◆ TASK DESCRIPTION ◆
Output exactly the lines from the line with "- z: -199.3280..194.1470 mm" through the end of the records below. Include nothing else.

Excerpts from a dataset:
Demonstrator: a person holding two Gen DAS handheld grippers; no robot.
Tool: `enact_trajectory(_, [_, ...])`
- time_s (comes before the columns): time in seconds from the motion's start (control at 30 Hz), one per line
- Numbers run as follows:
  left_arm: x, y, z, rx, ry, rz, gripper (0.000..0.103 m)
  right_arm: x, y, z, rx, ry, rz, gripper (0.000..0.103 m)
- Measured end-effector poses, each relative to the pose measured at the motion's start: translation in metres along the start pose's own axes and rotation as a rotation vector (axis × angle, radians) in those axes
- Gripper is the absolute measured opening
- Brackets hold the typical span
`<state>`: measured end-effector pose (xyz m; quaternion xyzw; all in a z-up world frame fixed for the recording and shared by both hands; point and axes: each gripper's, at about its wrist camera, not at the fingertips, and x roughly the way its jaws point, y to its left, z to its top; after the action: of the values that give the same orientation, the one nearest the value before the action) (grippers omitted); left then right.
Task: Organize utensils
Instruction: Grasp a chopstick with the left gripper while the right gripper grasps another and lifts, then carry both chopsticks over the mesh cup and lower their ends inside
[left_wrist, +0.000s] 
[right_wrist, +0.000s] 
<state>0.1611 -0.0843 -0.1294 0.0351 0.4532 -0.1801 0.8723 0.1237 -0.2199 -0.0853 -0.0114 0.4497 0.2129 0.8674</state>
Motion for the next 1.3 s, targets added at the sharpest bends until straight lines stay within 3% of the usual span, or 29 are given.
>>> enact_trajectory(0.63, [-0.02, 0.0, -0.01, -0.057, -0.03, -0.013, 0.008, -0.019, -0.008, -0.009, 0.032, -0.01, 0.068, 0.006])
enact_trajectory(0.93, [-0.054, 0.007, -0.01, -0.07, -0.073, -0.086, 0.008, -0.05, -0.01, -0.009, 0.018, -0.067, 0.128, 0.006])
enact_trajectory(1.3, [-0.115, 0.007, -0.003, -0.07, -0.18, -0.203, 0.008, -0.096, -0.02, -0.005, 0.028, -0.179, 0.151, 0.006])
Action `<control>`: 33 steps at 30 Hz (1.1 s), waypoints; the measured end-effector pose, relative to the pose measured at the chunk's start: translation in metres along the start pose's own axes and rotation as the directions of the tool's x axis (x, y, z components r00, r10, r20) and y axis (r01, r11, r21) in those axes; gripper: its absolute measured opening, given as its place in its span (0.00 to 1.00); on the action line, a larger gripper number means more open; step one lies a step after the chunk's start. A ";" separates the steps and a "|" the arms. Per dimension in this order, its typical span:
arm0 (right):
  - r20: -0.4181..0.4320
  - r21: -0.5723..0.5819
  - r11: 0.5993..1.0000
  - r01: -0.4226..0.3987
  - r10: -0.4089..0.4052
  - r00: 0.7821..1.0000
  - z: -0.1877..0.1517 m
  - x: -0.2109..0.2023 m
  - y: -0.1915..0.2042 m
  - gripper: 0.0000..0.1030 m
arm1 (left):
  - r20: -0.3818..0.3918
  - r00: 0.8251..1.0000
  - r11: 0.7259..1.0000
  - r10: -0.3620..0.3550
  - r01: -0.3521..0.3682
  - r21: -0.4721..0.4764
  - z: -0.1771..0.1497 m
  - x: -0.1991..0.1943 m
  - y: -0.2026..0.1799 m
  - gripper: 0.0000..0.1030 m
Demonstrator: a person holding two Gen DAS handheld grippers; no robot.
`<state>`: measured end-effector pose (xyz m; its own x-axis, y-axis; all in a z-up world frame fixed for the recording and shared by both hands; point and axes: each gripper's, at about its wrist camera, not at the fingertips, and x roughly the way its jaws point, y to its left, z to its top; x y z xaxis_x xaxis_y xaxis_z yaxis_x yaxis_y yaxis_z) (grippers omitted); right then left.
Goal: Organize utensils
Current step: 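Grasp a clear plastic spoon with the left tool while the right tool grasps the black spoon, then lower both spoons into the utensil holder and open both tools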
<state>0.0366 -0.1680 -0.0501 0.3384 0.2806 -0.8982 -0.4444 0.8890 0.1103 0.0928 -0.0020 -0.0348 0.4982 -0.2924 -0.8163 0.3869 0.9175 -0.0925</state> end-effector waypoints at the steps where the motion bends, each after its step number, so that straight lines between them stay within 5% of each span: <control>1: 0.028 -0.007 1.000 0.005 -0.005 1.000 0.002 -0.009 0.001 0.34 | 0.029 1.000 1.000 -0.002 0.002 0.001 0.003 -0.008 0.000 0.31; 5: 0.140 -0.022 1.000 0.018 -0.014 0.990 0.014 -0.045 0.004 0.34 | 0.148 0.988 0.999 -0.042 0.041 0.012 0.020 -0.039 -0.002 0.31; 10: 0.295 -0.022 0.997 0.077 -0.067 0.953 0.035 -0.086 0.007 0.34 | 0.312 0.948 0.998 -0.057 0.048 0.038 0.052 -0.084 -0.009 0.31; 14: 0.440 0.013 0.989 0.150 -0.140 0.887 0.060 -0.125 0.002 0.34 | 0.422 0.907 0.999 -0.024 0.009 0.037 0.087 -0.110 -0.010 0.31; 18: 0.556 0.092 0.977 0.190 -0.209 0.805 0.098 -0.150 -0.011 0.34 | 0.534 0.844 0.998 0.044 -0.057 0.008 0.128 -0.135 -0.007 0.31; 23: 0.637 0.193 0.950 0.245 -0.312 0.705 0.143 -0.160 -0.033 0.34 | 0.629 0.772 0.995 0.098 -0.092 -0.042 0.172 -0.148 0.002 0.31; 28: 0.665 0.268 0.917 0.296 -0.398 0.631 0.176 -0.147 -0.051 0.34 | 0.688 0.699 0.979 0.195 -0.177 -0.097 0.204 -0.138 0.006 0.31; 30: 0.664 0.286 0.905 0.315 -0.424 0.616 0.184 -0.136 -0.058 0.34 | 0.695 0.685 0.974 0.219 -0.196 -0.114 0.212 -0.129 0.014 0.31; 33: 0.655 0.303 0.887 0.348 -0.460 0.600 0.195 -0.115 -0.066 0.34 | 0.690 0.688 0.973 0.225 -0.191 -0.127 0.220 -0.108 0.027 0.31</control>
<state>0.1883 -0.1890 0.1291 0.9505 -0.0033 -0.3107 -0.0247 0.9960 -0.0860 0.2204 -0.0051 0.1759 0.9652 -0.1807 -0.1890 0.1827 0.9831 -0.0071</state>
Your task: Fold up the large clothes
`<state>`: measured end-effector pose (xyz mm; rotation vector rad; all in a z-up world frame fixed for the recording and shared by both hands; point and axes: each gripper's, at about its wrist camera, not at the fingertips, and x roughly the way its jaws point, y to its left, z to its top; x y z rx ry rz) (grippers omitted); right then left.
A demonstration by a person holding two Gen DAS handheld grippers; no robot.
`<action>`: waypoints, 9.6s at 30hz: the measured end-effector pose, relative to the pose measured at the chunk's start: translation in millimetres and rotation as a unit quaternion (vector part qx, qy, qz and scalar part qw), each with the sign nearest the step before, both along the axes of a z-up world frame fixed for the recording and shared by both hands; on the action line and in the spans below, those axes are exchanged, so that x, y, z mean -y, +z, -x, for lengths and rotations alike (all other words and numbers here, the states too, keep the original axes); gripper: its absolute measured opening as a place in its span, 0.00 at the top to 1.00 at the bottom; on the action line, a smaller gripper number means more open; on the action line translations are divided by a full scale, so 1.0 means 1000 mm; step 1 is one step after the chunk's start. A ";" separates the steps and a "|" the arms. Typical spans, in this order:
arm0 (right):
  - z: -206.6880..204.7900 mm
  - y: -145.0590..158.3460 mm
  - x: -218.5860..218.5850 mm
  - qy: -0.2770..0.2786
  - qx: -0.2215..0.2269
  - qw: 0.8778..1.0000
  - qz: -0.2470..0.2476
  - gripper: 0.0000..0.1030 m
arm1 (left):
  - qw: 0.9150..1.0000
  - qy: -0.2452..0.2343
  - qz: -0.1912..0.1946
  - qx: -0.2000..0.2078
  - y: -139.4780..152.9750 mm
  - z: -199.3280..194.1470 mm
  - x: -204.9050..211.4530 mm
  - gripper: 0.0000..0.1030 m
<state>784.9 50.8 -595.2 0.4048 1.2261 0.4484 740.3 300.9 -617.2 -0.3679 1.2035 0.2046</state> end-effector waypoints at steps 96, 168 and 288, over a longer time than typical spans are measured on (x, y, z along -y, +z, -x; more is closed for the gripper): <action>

◆ EXERCISE RESPONSE ◆
  - z: -199.3280..194.1470 mm
  - x: -204.9050..211.4530 mm
  - gripper: 0.0000..0.1030 m
<state>784.9 50.8 -595.2 0.4048 1.2261 0.4484 740.3 300.9 -617.2 -0.3679 1.2035 0.2046</state> end-effector waypoints at steps 96, 168 and 288, over a longer time than typical spans are measured on (x, y, z along -y, +z, -x; more is closed for the gripper): <action>

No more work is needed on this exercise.